## Your goal
The records appear below. Report how many of their lines contain the word "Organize", giving the number alone.

(Items from a data source)
--- START ---
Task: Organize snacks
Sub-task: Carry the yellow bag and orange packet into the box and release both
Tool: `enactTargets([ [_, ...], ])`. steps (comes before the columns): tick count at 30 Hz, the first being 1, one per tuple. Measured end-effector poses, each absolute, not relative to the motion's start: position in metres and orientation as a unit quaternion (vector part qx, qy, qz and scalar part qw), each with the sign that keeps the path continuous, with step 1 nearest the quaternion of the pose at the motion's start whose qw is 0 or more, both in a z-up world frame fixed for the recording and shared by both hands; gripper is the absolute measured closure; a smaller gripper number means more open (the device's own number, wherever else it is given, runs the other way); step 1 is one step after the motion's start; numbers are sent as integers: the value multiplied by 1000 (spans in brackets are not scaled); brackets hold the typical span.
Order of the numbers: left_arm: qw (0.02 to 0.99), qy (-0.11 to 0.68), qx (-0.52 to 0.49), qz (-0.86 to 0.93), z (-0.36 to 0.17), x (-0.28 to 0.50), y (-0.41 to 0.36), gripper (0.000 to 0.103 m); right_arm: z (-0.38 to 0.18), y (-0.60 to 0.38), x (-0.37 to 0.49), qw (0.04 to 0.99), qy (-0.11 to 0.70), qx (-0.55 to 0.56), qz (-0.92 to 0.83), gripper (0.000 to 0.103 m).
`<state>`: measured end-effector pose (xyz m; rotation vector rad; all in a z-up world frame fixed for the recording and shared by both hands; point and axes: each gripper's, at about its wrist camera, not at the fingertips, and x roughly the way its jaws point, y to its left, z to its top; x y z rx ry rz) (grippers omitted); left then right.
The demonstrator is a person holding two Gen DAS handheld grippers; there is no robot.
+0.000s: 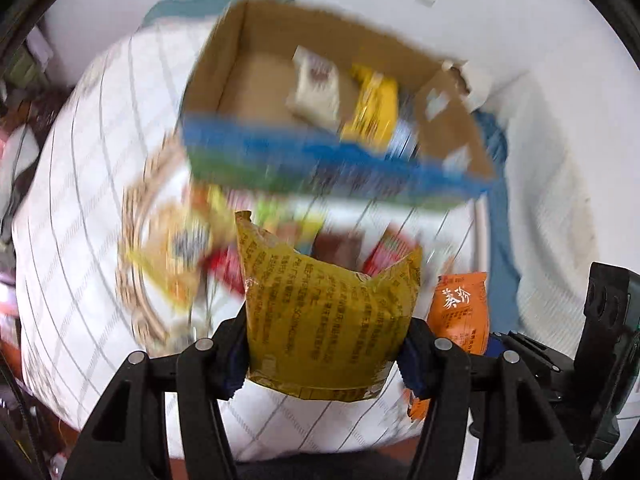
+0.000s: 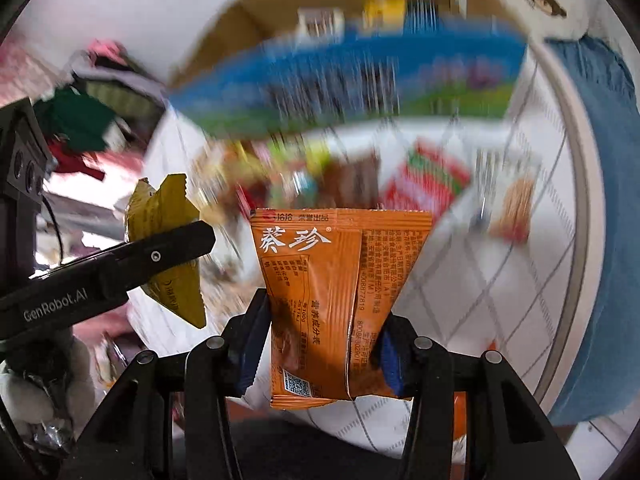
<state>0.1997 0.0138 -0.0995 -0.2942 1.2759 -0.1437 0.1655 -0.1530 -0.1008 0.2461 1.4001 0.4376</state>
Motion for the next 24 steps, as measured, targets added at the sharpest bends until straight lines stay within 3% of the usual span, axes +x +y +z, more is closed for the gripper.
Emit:
enactTargets([
  [5,811,575,-96,-51,-62,290,23,45,-43,-158,234,784,575,122,198,52],
  [10,794,605,-56,-22,-80,382,33,45,-28,-154,316,797,564,107,186,52],
  [18,748,663,-20,21,-128,470,36,45,-97,-117,411,751,632,102,159,52],
  [24,730,683,-22,30,-150,494,40,42,-133,-106,423,723,667,90,156,51],
])
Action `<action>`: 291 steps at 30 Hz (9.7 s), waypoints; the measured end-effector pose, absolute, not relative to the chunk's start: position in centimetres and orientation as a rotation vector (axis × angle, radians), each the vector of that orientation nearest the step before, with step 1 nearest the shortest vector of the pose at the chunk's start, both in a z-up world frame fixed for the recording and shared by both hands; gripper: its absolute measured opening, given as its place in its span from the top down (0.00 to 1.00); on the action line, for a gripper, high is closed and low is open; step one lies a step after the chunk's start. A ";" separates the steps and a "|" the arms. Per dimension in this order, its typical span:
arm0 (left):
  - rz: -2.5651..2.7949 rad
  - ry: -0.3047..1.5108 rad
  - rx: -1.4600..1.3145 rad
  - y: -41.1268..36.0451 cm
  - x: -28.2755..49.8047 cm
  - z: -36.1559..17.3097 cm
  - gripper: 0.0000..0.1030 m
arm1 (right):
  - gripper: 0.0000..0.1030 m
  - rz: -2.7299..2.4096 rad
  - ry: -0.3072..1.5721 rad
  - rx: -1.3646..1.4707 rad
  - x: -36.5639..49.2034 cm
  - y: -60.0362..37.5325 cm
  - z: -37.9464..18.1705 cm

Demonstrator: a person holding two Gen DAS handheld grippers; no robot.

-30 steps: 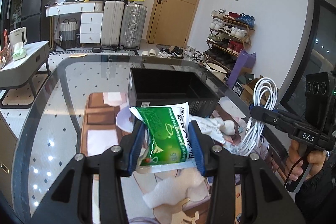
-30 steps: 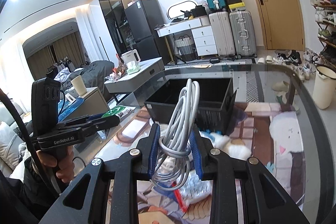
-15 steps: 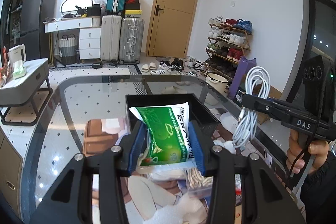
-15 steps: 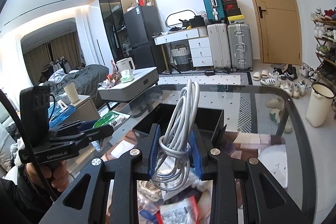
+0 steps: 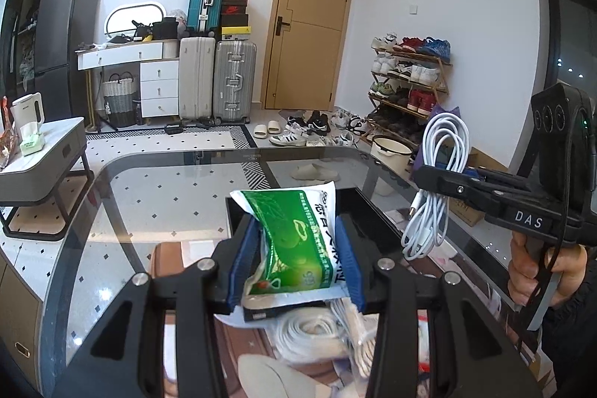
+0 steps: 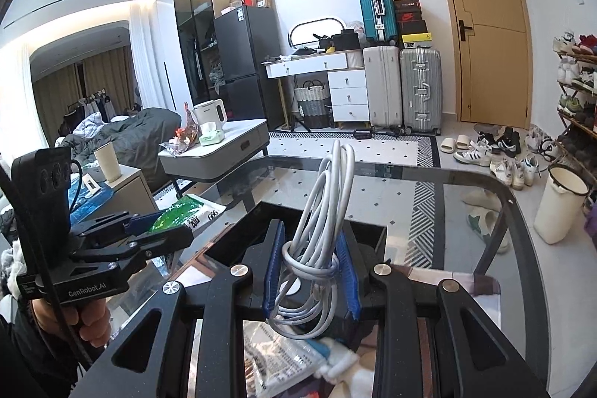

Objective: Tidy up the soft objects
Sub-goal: 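Carry the green bag with the left gripper while the right gripper carries the cable to the box, then lower both held items into the black box and open both grippers, then withdraw both open grippers from the box back over the pile, then move the left gripper to the white foam sheet while the right gripper nears the red-edged packet, then close the left gripper on the white foam sheet while the right gripper closes on the red-edged packet, then carry the foam sheet with the left gripper while the right gripper carries the red-edged packet over the black box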

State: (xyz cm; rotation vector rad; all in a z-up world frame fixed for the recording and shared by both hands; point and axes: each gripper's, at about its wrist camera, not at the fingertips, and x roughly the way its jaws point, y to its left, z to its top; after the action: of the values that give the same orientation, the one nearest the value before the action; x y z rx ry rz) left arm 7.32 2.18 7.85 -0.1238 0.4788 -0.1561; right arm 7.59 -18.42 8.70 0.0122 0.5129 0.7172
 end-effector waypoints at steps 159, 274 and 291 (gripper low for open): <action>-0.171 0.846 0.010 -1.1 -0.2 -0.8 0.00 | 0.01 0.668 0.826 -0.147 0.2 -19.8 -2.2; -0.127 0.607 -0.066 0.5 1.1 4.0 0.14 | 0.48 0.666 0.660 -0.123 -1.7 -21.2 1.9; -0.114 0.532 -0.050 0.3 2.9 6.4 0.14 | 0.48 0.671 0.589 -0.103 -0.3 -20.0 4.3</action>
State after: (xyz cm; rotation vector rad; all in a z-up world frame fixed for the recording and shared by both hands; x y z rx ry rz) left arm 2.88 0.32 6.37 -0.0500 0.5320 -0.1139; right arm -0.32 -20.03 4.27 -0.1034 0.5886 0.6713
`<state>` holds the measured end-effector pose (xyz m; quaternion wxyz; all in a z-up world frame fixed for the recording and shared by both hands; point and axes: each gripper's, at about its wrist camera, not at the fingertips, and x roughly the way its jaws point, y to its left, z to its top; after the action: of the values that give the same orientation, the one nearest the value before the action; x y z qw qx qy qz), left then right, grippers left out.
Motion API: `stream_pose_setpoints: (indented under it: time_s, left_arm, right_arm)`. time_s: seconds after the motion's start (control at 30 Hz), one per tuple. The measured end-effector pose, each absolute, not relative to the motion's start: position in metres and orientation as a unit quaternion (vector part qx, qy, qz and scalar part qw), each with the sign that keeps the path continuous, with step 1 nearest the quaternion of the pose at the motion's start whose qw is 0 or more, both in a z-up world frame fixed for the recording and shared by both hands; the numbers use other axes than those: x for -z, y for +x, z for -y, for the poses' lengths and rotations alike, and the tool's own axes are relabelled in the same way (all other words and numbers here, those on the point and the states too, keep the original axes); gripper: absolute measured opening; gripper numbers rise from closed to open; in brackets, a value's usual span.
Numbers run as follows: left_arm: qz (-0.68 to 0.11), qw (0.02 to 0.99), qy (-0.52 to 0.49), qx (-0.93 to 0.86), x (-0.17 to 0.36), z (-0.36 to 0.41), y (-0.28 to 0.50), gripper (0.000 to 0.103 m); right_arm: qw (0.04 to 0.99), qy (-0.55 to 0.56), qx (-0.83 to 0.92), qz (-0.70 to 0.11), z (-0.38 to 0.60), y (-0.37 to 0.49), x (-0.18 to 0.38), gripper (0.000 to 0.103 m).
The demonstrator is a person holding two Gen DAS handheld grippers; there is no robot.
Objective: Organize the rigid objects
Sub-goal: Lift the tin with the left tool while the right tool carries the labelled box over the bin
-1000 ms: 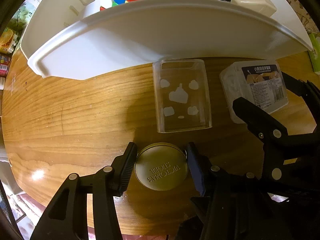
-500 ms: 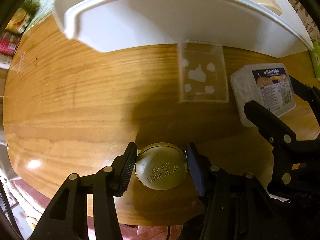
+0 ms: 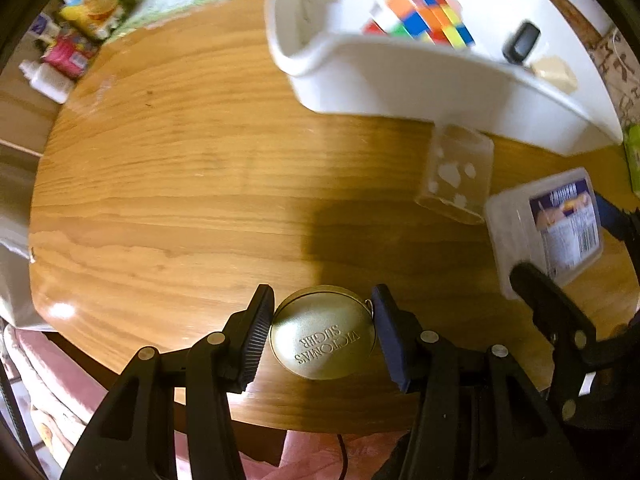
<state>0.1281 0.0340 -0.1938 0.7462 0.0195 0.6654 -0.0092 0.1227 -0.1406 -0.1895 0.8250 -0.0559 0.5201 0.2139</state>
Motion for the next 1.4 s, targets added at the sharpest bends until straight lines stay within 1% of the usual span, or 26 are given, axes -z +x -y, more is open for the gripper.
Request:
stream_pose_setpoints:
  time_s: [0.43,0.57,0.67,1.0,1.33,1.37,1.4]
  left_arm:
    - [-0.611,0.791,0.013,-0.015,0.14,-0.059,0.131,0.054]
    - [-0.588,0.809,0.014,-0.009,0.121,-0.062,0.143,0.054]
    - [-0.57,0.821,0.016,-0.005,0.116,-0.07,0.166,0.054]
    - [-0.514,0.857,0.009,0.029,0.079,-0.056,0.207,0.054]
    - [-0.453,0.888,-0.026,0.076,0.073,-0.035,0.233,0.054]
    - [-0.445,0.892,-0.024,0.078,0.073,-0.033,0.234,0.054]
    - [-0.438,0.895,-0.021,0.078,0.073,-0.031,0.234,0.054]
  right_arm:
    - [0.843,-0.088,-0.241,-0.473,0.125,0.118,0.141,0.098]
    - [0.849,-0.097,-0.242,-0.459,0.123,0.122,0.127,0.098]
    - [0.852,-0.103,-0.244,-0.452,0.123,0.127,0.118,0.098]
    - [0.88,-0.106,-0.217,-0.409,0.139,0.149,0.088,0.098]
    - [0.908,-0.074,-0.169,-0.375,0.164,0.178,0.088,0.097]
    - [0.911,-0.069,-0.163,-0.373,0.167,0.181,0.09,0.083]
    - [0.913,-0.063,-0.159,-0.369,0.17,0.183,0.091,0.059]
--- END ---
## Solved problem
2